Depending on where you are in your business, using a business credit card may or may not be wise.   We’d like to touch on some of the “do’s” and “don’ts” of business credit so you can determine if you are using yours wisely.


  • You keep things separated.  On this blog we’ve talked about keeping transactions separate and having a business credit card is one of the mechanisms you can use to enable that practice.  Use your personal card for personal expenses, your business card for business expenses.  
  • Itemization becomes easier.  Many credit card companies’ auto-categorize transactions on monthly statements, which can be a helpful double/cross-check on your bookkeeping.  This may catch an accidental miscategorization on your own side, as credit card companies are basing their categorizations on millions of transactions and their categorization is likely to be very accurate.
  • Credit gets built.  Whether the credit card company you use scores it to your personal record or to your business credit, smart management of your card can earn you a better score.  It’s always nice to have a business add to your personal life, as it usually requires a lot of sacrifice!
  • You can use it for your employees.  A lot of business cards have the mechanism to allow you to assign cards to employees, which then saves the business (and your staff) time and money when it comes to reconciling and reimbursement.  Some companies now have a feature in which cards are turned “on” and “off” via the web so that they are only active for when employees are on trips or are using them. 
  • Rewards.  A lot of business cards have rewards – be it miles, points, or even products – so in the rough and tumble of business, it’s nice to get some “free” stuff every now and then.  You can use these for yourself or reward employees for hard work. Talk to your tax professional about any possible tax implications. 

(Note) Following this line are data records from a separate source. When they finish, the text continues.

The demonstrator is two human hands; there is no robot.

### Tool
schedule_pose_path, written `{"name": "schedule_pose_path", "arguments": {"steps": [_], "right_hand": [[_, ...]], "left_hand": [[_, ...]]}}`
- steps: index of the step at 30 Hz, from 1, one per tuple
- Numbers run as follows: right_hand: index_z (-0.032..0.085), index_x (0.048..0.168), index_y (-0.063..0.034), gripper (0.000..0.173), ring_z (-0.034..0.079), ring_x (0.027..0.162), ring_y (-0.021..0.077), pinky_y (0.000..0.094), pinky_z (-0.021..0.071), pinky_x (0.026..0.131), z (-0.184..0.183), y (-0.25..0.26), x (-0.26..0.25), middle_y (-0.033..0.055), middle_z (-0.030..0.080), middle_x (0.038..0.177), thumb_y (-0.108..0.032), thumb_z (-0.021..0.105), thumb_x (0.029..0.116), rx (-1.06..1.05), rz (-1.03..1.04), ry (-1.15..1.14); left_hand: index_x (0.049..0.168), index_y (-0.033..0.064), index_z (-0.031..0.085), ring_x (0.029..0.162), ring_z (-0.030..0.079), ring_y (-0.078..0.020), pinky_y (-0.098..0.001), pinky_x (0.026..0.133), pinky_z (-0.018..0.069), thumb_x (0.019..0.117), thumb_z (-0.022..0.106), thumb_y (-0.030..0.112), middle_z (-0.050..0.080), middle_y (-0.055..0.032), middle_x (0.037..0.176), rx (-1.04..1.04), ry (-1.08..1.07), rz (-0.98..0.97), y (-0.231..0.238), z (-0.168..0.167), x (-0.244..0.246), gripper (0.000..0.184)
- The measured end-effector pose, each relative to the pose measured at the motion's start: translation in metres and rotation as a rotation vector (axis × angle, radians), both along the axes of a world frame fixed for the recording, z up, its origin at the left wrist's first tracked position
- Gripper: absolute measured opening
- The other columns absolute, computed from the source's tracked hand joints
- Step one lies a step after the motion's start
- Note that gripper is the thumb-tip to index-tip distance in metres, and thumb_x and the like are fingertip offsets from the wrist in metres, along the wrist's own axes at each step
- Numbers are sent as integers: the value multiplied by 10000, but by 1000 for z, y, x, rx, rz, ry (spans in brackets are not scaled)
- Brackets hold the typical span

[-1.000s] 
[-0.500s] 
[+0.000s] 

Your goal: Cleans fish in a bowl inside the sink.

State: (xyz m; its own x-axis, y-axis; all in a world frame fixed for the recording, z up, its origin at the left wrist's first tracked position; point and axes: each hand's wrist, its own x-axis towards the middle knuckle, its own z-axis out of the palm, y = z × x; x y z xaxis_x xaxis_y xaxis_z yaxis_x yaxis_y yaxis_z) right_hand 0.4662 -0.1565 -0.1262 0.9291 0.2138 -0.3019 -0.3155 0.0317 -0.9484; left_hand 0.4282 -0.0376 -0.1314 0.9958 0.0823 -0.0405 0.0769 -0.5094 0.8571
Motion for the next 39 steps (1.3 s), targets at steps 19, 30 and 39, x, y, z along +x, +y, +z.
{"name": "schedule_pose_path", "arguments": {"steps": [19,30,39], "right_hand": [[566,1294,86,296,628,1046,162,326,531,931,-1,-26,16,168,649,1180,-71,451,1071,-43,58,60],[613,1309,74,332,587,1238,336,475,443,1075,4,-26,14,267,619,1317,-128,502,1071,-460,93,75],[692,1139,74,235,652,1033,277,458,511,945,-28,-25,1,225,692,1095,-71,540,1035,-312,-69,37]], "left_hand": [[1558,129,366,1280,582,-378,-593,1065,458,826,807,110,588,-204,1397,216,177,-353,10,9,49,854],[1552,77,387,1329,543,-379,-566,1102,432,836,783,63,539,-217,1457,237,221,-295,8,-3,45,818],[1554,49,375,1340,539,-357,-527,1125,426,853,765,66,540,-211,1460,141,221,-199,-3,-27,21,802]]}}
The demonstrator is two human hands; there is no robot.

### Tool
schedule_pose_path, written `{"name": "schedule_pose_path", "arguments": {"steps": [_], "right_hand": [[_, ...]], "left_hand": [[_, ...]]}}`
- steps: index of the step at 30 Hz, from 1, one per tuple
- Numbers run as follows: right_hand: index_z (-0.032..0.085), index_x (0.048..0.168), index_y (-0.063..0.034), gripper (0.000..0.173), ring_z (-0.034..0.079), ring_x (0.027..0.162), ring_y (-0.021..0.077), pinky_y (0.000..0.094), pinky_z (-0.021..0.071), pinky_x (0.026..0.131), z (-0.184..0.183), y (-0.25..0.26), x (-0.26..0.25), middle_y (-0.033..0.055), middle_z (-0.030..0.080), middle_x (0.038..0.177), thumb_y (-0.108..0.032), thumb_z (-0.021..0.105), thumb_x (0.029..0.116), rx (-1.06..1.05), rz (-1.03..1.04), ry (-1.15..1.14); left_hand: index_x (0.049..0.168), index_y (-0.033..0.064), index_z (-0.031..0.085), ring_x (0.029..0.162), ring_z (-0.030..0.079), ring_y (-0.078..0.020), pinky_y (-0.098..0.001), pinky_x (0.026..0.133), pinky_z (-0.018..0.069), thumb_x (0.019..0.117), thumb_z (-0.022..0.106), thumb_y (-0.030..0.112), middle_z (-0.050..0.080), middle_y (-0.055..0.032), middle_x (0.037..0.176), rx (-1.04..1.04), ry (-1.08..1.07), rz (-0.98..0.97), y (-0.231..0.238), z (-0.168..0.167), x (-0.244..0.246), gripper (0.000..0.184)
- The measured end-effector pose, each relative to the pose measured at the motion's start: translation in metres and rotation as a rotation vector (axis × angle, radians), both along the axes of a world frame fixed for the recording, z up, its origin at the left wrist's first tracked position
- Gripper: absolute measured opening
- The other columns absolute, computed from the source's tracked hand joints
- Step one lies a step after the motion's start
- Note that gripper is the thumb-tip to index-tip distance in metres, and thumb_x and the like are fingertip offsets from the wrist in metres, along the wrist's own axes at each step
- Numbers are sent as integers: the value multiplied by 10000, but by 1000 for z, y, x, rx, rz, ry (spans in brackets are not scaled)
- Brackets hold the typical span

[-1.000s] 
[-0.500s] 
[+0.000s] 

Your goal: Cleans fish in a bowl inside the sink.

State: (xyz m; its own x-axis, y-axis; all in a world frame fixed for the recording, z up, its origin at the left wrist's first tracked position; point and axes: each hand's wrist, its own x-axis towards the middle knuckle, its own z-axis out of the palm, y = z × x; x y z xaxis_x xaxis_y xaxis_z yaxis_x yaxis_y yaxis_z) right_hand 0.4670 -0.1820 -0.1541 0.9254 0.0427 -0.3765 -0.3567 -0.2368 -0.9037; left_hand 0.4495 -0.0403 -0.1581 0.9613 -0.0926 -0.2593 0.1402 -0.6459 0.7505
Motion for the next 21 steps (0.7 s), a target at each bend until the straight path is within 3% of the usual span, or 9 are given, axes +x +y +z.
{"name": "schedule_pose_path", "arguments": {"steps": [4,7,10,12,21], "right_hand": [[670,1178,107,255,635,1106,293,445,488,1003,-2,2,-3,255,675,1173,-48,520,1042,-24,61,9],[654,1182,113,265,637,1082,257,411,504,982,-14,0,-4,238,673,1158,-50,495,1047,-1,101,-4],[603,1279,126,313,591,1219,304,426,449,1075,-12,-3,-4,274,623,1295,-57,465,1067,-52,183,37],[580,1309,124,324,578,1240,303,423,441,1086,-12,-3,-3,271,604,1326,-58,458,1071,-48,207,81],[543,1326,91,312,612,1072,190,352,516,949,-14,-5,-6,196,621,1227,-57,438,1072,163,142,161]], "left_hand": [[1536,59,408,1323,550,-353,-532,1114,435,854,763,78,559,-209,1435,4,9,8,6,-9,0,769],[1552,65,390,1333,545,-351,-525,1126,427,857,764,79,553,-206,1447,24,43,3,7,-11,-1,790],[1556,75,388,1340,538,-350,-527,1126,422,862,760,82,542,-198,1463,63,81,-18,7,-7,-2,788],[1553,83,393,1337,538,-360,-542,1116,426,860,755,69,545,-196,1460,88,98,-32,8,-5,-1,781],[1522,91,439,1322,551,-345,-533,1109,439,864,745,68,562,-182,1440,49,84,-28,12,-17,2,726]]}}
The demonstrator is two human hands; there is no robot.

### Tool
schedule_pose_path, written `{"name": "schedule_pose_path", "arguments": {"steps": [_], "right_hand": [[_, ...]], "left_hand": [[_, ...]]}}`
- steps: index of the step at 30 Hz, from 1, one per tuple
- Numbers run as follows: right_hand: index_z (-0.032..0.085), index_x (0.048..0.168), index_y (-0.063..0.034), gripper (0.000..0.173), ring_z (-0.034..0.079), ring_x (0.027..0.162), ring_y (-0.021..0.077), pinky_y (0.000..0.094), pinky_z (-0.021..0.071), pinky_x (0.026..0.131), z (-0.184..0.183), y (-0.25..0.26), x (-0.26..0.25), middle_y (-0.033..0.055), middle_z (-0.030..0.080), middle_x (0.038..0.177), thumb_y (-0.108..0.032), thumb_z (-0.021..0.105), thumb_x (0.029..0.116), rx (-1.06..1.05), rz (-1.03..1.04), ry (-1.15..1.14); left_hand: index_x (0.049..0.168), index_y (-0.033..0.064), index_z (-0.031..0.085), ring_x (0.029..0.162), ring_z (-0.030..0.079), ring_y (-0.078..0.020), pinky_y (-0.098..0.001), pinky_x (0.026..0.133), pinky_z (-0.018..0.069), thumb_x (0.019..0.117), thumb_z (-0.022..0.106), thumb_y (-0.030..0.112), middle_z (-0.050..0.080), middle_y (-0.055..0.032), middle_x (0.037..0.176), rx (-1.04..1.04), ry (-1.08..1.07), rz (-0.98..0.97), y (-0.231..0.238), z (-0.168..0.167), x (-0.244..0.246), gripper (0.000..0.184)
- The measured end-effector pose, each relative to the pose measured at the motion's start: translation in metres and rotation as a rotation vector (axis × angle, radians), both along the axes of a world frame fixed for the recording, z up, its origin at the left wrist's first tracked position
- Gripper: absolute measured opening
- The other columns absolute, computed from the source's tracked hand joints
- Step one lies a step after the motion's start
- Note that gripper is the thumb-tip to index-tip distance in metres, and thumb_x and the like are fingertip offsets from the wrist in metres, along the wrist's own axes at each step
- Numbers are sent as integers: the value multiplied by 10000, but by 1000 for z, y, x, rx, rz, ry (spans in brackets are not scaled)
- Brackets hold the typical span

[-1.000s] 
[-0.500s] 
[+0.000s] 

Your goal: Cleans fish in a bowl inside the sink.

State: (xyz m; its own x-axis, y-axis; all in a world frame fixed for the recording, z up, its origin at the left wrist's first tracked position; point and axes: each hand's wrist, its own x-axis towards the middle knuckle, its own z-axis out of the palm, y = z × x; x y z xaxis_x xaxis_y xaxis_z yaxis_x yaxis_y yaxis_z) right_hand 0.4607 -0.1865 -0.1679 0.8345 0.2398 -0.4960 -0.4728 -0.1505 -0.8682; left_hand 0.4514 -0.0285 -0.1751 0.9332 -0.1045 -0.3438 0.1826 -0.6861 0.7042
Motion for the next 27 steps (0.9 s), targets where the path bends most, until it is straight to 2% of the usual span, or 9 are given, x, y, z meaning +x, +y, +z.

  • Don’t card hop.  If you’re having to transfer balances to take advantage of lower APRs, you are using your credit card for mid to long term financing, which given the rates is not a smart play.  Business credit cards should be used for expenses that can be paid off within a month or two – or sometimes for an emergency purpose that might take 6 months.  But if you don’t stay with a card company, you won’t have an opportunity to build a relationship, increase your credit line, etc.  It will also make things more challenging for your accountant and you don’t want an unhappy accountant, trust us!
  • Manage your cash flow.  Most cards are going to have a 21-day grace period so you don’t have to pay immediately if it’s not right for your cash flow.  That being said, don’t flirt with the grace period too much – a late fee or increased APR can totally negate the cash flow benefits it afforded you in the first place.  A one-time late fee can sometimes get forgiven if you ask, but only once and then your APR interest also get bumped. Having the right “payment principles” in place will trickle down to how your staff deals with all A/R and A/P.
  • Cash Advance.  Repeat after us: I will only use the cash advance feature in case of extreme emergency.  Using it too often will habituate you to “easy cash” which ends up being not so easy when you get your statement and see the fees and APRs associated with this mechanism.  Outside of an emergency, it won’t usually make sense to use this feature.

Credit is important in business – whether you are extending it to your customers, or seeking it yourself.  Think of it as a finite resource that you have to manage carefully.  If you manage it well, it can be an extra component of your business that you can use as a tool to your benefit.  Manage it badly, and it will become a terrible source of stress and can have repercussions for your personal credit, not just your business credit.